Assignment: For every line in the data below that contains "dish", copy the line.

[Data records]
- - -

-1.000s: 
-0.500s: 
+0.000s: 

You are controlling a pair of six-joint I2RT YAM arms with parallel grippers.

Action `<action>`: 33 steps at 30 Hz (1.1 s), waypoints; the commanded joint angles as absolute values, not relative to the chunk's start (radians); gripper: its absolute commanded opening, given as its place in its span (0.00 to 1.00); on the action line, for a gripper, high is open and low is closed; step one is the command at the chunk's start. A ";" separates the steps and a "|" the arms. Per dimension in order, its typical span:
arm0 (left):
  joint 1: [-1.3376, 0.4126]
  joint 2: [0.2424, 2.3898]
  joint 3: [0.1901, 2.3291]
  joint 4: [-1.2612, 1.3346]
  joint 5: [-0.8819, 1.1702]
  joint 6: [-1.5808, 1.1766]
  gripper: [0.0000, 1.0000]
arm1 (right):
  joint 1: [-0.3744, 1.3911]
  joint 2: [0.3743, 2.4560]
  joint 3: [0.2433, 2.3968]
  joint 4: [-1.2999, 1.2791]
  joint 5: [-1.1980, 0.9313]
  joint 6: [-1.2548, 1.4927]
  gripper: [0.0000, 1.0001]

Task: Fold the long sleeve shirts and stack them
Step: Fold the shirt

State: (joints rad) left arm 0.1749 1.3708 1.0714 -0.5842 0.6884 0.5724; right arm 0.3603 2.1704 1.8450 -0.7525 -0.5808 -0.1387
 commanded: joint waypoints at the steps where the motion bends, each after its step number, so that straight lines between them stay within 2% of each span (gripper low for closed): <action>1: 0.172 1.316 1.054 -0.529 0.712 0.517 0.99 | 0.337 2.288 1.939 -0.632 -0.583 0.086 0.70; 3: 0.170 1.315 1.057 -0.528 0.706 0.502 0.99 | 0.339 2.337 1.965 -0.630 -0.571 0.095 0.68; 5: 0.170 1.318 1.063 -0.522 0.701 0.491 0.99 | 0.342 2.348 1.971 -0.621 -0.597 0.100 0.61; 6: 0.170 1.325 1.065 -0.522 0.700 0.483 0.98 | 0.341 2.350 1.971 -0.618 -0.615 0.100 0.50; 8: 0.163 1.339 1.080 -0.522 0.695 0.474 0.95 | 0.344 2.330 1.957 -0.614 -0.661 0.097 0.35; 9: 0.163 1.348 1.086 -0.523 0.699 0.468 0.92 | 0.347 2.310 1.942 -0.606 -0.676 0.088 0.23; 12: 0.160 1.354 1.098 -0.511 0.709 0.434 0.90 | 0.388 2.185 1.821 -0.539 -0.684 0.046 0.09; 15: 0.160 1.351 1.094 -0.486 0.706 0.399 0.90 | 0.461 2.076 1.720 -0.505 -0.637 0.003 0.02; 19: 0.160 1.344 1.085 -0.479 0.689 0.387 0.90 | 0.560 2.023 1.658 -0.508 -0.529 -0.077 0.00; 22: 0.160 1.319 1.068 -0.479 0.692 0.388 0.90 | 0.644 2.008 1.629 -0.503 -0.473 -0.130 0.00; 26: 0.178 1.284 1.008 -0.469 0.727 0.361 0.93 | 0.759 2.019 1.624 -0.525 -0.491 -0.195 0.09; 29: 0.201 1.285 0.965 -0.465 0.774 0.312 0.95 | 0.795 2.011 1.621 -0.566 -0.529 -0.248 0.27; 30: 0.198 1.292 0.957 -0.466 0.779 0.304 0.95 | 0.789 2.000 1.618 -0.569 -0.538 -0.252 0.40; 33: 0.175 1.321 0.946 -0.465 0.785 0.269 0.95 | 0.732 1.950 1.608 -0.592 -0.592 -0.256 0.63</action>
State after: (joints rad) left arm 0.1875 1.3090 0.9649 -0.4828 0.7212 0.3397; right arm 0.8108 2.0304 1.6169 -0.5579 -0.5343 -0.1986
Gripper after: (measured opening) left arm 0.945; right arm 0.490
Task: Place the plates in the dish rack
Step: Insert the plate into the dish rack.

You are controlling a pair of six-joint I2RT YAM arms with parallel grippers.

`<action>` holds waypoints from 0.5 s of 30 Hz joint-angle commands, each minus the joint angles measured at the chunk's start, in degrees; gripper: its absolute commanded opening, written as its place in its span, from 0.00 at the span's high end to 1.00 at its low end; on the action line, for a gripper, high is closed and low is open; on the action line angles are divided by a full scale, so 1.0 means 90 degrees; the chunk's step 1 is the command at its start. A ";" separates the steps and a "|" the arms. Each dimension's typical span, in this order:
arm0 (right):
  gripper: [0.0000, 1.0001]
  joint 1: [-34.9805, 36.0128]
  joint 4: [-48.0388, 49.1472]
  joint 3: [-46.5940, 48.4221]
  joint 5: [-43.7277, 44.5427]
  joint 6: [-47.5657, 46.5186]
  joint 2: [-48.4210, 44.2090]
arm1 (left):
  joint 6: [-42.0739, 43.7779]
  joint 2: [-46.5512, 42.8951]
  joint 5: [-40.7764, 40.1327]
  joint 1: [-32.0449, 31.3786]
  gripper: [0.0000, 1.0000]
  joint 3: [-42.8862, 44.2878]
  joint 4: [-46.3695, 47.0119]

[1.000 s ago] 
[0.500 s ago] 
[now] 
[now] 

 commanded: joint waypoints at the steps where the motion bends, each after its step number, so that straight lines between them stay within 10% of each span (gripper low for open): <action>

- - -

Expected answer:
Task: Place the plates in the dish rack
Step: Insert the plate into the dish rack.

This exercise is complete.